### TO DO
Your answer should reproduce every line of the material in which the word "frame" occurs.
DATA RECORDS START
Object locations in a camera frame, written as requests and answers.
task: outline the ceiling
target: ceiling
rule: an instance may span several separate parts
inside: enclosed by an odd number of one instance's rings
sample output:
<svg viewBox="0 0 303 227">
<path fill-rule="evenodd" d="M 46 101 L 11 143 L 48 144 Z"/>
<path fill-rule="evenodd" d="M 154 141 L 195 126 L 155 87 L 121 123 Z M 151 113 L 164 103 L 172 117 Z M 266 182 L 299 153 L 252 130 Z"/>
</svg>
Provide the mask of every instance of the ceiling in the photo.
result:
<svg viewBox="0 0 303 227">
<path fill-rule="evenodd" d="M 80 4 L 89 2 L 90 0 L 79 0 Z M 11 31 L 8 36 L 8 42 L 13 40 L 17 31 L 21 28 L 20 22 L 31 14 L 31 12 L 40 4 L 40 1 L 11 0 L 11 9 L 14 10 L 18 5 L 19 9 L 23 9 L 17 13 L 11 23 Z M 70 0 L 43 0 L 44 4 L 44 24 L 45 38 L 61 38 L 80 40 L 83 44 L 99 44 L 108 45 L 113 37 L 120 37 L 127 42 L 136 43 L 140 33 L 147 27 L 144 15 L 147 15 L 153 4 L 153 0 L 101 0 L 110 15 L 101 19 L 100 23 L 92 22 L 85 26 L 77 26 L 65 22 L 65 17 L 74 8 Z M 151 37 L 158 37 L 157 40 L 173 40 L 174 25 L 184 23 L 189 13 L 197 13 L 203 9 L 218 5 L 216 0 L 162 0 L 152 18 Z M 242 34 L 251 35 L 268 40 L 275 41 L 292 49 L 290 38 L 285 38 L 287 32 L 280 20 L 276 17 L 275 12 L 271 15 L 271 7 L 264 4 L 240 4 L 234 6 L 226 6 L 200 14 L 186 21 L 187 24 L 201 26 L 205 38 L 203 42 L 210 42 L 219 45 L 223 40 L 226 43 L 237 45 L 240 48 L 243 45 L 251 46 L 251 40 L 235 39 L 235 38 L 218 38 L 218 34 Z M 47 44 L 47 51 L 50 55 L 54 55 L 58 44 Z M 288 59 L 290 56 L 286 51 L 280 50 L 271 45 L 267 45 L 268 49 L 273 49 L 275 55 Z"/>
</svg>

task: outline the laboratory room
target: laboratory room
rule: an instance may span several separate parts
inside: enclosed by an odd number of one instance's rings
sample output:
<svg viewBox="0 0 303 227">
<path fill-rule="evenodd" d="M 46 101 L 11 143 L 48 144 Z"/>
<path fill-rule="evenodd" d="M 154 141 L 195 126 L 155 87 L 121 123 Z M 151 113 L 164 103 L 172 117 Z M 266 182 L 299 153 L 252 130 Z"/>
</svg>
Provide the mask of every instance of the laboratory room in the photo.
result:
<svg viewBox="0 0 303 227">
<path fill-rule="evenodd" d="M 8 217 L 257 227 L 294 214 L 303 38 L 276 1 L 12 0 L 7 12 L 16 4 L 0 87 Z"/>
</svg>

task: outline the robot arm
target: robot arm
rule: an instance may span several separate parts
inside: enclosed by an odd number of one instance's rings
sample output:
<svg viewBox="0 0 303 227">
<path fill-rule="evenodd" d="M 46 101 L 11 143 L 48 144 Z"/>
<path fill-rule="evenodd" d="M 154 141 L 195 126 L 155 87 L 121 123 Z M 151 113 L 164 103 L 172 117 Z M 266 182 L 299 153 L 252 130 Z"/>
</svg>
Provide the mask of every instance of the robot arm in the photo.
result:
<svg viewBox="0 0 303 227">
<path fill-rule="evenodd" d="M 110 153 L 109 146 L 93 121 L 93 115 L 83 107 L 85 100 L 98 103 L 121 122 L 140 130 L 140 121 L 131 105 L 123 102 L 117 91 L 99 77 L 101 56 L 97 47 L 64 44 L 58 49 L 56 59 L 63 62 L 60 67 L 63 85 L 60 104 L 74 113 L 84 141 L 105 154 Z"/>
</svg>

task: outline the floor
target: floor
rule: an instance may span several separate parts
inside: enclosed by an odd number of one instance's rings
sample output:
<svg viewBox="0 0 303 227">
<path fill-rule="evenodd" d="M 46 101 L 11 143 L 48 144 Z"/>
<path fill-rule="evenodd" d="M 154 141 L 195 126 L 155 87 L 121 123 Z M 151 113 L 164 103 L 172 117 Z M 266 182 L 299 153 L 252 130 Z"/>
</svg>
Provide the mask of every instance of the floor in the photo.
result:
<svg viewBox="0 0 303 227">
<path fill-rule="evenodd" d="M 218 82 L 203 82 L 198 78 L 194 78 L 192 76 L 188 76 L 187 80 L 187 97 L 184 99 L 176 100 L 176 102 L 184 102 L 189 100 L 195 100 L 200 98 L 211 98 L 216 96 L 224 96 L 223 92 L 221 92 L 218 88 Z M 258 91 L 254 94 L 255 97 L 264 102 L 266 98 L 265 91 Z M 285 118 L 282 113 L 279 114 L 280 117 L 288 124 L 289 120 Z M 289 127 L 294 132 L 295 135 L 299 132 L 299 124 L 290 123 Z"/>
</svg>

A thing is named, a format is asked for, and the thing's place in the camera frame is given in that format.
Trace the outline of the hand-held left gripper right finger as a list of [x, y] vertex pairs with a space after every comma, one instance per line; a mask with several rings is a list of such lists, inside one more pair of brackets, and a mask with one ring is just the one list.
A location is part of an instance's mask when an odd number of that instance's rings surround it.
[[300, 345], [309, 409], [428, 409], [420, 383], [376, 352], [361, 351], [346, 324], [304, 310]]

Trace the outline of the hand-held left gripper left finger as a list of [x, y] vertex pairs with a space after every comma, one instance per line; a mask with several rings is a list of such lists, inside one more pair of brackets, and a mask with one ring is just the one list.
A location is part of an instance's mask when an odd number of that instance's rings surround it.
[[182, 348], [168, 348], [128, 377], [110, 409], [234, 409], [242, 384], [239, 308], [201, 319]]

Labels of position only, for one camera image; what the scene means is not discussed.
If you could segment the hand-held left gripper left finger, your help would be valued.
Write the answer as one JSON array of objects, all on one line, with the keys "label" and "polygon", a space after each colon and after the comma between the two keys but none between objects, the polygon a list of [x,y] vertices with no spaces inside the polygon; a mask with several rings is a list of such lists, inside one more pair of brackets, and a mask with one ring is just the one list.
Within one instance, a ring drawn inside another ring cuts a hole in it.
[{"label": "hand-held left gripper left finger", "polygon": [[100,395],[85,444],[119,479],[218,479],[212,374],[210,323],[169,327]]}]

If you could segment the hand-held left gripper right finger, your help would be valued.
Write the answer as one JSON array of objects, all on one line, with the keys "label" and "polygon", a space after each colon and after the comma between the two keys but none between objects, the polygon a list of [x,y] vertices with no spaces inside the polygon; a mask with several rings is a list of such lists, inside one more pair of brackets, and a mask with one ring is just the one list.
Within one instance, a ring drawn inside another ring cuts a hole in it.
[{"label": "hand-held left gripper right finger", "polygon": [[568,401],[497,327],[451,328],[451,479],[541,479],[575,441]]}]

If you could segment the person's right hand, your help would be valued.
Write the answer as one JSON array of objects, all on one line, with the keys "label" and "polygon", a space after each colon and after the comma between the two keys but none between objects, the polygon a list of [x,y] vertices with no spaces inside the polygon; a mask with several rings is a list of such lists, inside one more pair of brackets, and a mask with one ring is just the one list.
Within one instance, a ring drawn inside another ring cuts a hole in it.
DATA RECORDS END
### FINISHED TASK
Object locations in a camera frame, written as requests and answers.
A thing is named, a format is asked for, and the thing's place in the camera frame is given in that format.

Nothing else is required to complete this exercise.